Where do the toxins in sewage and runoff come from?
- They come from everyday things like paint thinner, car oil, chlorine bleach, nail polish remover and other products we use in our homes and businesses. They find their way into the sewage system via sinks, toilets, laundry as well as storm runoff.
What harm can these chemicals do?
- Chemicals in sewage and storm water runoff ca disrupt hormones and cause mutations, cancer and other serious, long-term health and developmental impacts in humans and wildlife. By making their way into the food chains of the animals in our waters, many populations are being put at risk.

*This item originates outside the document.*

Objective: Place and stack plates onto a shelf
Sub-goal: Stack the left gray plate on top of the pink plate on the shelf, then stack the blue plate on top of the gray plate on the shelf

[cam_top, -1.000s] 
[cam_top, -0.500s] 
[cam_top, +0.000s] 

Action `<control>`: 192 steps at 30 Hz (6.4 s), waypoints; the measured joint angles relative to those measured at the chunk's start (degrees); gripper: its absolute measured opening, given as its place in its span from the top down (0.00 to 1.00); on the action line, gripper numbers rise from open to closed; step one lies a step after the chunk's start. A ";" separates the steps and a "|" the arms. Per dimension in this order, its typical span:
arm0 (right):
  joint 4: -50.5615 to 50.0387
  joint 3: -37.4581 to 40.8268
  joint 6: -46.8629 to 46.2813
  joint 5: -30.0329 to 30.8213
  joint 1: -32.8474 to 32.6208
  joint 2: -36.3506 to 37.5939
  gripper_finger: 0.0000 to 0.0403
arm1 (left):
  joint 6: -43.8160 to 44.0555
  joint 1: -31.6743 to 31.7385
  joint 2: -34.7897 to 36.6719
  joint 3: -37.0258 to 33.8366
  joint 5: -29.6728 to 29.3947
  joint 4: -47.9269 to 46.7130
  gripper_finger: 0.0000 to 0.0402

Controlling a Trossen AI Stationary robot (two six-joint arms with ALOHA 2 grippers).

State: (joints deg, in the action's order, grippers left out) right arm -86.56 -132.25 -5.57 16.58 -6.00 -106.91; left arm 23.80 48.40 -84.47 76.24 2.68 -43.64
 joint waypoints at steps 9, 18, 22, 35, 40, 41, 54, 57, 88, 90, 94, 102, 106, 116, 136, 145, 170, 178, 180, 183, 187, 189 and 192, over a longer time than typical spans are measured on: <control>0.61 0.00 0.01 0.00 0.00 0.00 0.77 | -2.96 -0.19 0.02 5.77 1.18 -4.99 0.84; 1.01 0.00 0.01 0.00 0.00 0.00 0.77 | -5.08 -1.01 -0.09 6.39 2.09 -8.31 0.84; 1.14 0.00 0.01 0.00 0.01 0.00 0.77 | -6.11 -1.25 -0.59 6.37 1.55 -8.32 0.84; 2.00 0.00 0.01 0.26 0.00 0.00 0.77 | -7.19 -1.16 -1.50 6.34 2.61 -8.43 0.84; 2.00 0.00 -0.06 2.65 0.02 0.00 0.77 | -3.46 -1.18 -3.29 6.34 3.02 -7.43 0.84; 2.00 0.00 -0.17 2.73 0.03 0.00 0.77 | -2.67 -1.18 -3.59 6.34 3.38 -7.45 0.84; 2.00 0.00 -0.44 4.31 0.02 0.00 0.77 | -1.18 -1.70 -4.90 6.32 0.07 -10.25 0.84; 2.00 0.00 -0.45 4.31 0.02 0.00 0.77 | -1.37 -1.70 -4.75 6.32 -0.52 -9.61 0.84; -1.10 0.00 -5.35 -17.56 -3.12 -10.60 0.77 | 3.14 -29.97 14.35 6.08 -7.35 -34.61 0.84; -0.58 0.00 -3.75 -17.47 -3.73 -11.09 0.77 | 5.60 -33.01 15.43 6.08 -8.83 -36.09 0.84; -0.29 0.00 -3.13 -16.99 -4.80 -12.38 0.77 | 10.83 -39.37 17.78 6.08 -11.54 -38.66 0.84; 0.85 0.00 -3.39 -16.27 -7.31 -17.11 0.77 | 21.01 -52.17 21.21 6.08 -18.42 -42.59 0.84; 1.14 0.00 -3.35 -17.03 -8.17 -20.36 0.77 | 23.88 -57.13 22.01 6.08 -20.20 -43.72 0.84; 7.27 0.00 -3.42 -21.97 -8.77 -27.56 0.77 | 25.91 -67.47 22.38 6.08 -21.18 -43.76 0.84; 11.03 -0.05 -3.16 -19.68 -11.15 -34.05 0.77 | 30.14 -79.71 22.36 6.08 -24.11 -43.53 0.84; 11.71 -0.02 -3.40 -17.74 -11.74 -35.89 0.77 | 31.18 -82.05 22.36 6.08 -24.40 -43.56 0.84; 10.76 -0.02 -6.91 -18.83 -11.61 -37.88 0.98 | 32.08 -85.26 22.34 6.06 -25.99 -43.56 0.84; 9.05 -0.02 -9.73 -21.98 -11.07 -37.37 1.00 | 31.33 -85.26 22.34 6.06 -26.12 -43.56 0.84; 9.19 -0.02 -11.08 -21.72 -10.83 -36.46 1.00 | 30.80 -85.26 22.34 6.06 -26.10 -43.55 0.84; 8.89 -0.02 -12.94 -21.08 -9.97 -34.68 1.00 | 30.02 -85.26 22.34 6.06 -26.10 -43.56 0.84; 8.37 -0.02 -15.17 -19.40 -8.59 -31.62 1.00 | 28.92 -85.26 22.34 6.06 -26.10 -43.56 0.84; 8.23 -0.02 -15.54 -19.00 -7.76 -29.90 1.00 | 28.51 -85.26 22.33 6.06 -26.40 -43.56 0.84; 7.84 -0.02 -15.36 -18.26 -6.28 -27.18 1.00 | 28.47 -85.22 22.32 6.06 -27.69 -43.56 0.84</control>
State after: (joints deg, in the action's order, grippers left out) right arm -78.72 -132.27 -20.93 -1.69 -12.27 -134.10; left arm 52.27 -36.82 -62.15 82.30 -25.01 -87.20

- The impacts of these chemicals are extensive and go far beyond just polluting our local beaches. Over the long-term, these toxics weave their way into the health of our families, the environment and our local economy.
What are major centres in our area doing about sewage?
- In a major portion of the Capital Regional District (including the municipalities of Victoria, Saanich, Oak Bay and Esquimalt), there is NO sewage treatment. That means all of the homes, businesses and industries in these municipalities are discharging raw sewage directly into Juan de Fuca Strait. Plans for a new treatment system, which was to be completed by 2018, has now been further delayed.
- In the Greater Vancouver Regional District, two sewage treatment plants have secondary treatment, however the two largest plants still only have primary treatment. The Lions Gate plan on the North Shore will be upgraded to secondary treatment by 2020, with the Iona plant in Richmond (which serves Vancouver) to be upgraded before 2030.
- Nanaimo and a few smaller communities also only have primary treatment, but Nanaimo will have its primay systems upgraded to secondary by 2020.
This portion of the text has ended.